DATA SUPPLIED START

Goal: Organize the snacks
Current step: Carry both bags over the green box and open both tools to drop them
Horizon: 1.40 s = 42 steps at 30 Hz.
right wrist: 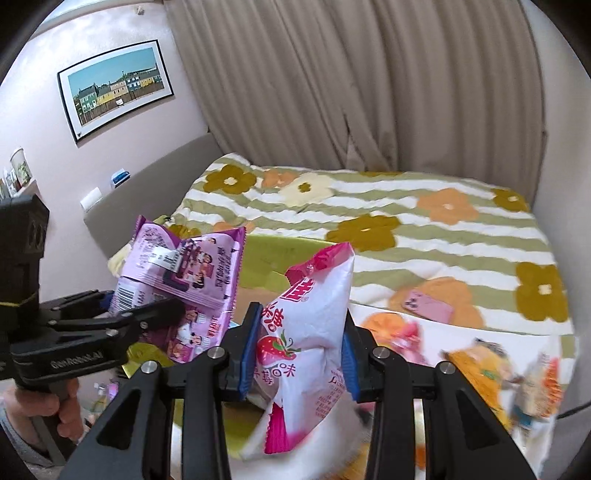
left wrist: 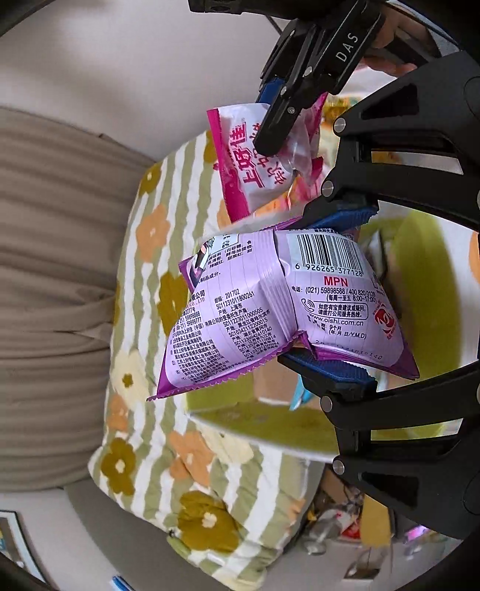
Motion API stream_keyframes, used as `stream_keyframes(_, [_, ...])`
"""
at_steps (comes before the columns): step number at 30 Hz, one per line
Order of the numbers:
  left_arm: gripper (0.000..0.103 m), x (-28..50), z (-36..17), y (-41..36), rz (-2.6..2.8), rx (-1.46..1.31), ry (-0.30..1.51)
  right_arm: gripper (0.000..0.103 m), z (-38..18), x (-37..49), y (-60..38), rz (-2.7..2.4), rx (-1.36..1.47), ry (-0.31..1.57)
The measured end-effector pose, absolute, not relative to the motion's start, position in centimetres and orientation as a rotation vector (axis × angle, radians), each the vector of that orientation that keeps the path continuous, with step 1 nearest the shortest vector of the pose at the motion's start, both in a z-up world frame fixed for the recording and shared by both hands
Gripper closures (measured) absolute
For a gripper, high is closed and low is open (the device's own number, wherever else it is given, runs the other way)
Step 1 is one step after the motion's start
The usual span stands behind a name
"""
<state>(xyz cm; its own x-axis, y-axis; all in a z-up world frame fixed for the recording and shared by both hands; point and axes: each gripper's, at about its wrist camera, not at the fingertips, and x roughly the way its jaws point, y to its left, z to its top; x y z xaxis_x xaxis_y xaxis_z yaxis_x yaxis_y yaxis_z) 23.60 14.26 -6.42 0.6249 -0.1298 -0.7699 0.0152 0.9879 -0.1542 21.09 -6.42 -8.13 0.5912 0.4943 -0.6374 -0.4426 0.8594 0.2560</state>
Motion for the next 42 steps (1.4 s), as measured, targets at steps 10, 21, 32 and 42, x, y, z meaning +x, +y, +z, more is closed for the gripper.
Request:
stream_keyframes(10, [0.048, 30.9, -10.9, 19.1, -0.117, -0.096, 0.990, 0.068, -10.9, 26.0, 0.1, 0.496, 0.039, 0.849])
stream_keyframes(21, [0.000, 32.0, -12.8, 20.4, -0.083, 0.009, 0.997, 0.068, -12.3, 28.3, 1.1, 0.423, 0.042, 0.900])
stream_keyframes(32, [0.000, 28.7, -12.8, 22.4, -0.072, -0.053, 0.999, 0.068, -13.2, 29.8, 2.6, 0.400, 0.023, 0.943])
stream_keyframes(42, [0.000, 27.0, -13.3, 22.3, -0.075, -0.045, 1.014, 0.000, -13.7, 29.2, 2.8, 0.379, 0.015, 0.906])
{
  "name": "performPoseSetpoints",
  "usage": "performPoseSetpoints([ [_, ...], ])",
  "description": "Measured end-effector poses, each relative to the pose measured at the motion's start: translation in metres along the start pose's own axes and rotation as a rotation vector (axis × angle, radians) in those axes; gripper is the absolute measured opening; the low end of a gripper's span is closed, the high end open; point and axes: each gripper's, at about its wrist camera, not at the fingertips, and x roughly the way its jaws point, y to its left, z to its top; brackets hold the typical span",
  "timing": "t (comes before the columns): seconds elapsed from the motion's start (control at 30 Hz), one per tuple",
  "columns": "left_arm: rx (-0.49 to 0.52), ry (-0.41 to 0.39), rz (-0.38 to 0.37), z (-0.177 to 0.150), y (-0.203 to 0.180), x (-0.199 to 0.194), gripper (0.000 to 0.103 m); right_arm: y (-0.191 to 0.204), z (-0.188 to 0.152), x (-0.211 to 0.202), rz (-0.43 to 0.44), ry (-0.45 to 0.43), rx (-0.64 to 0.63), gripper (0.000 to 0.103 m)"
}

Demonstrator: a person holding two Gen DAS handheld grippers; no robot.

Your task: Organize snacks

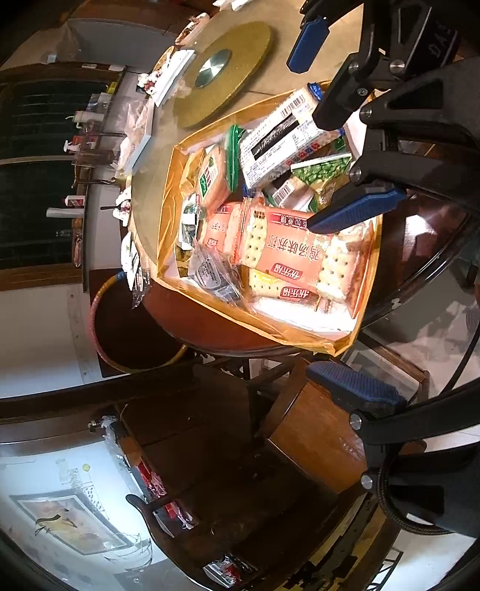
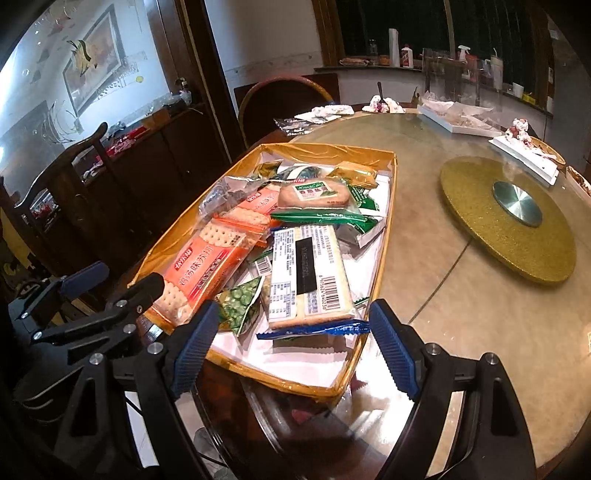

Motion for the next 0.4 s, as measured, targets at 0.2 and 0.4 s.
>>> performPoseSetpoints([
  [0.2, 0.019, 0.007, 0.003, 0.0057, -0.002, 0.0062, 0.072, -0.0023, 0.0015, 0.0058, -0.003, 0.007, 0.006, 0.083],
  [0.4, 0.035, -0.015, 0.028, 0.0081, -0.0049, 0.007, 0.072, -0.0056, 0.0012, 0.0088, 0.001, 0.013, 0.015, 0.083],
])
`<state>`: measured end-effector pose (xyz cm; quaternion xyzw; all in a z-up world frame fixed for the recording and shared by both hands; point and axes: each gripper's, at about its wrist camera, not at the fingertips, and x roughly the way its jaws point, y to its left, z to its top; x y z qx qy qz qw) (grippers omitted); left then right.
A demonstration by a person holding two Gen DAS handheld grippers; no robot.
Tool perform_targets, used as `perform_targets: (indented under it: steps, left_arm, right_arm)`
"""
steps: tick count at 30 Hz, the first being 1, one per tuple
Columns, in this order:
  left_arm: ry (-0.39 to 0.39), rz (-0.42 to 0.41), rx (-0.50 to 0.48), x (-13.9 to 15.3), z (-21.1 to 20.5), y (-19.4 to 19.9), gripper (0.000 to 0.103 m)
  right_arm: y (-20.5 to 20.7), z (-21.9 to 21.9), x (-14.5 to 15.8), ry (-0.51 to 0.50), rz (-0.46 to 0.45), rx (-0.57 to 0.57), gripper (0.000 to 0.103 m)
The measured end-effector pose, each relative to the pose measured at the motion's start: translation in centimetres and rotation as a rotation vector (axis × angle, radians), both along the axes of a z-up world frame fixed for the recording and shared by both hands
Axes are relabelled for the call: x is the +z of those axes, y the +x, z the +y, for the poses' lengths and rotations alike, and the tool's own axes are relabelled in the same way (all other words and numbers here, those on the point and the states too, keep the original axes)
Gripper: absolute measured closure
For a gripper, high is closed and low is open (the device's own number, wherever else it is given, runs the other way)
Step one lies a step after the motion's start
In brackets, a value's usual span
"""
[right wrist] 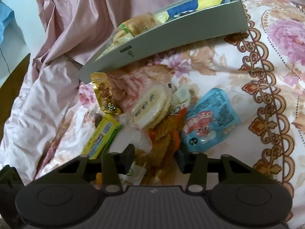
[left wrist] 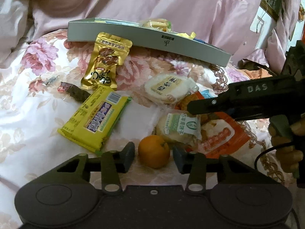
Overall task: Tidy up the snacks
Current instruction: 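Grasp the mandarin orange with the left tool while the right tool grasps the red snack pack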
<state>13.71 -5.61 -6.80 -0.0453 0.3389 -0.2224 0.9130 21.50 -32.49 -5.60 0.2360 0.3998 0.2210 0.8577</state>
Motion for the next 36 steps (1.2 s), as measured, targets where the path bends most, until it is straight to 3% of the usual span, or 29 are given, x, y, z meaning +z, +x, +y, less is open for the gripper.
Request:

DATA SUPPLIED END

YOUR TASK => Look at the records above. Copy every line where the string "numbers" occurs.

ANSWER TO THE PROBLEM =>
Order of the numbers:
Axes are relabelled for the call: x is the +z of those axes, y the +x, z the +y, for the poses' lengths and rotations alike, and the tool's own axes are relabelled in the same way (all other words and numbers here, those on the point and the states too, keep the original axes)

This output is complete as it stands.